*DIRECTIONS*: This exercise calls for every line of the listing below that contains the word "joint".

BEGIN

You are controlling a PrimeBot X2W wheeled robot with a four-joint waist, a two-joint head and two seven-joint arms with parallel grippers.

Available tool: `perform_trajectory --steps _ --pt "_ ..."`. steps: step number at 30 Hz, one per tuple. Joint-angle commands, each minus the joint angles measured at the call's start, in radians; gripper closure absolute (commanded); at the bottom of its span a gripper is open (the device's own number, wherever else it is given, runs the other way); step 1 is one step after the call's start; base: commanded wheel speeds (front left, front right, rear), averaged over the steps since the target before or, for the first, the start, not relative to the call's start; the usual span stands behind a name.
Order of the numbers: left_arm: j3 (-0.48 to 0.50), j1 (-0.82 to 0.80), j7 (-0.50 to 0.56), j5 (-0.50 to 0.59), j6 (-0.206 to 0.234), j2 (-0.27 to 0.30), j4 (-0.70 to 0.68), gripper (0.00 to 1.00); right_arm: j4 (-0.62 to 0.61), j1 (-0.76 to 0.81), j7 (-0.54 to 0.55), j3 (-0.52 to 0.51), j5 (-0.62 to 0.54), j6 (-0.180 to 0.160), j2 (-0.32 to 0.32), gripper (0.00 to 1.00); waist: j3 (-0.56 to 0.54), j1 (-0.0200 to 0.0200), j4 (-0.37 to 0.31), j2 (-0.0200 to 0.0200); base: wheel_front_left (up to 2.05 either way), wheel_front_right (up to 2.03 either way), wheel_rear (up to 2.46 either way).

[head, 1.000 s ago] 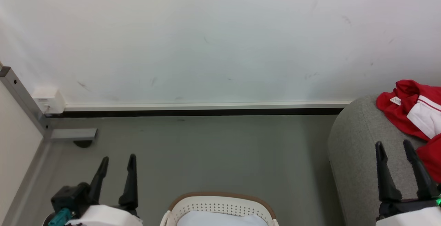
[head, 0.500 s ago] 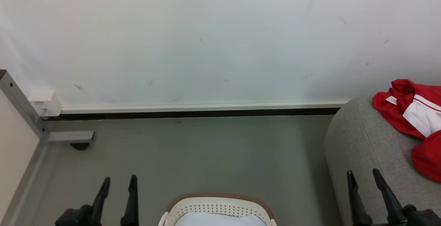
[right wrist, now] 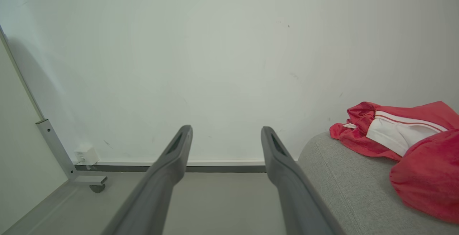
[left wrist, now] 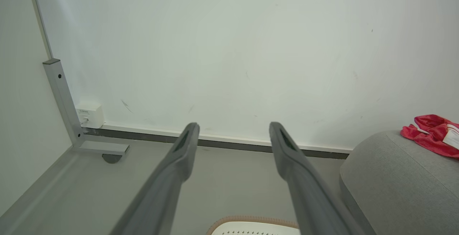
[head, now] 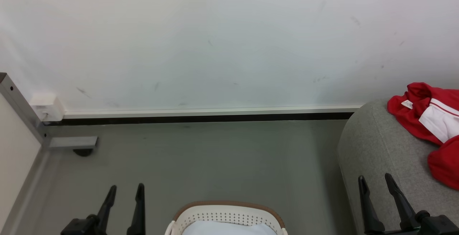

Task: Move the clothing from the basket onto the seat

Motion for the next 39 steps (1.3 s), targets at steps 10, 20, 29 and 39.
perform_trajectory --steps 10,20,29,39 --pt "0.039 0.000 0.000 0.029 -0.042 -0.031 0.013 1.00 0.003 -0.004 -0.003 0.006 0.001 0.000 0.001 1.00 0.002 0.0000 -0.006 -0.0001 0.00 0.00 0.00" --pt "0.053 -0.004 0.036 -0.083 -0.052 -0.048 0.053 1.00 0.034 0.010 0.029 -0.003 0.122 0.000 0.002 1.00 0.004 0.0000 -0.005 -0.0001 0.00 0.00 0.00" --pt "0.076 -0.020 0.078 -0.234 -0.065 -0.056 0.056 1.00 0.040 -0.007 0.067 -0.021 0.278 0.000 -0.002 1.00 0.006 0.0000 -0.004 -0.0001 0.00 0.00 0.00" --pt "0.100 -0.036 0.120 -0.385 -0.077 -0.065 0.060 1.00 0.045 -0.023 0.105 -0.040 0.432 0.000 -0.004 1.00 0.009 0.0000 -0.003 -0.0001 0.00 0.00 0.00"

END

*TASK RESPONSE*:
You are controlling a PrimeBot X2W wheeled robot with a four-joint waist, a two-joint head and two seven-joint arms with parallel grippers.
Available tool: `perform_trajectory --steps _ --pt "_ ..."`. steps: step number at 30 Hz, one per tuple. Joint-angle commands, each minus the joint angles measured at the call's start, in radians; gripper closure absolute (commanded); at the bottom of its span a gripper is open (the device's own number, wherever else it is given, runs the other way); step 1 is one step after the call's start; base: commanded wheel speeds (front left, front right, rear), averaged over the steps since the target before or, for the first, the start, not relative to the call's start; the usual span stands behind a name.

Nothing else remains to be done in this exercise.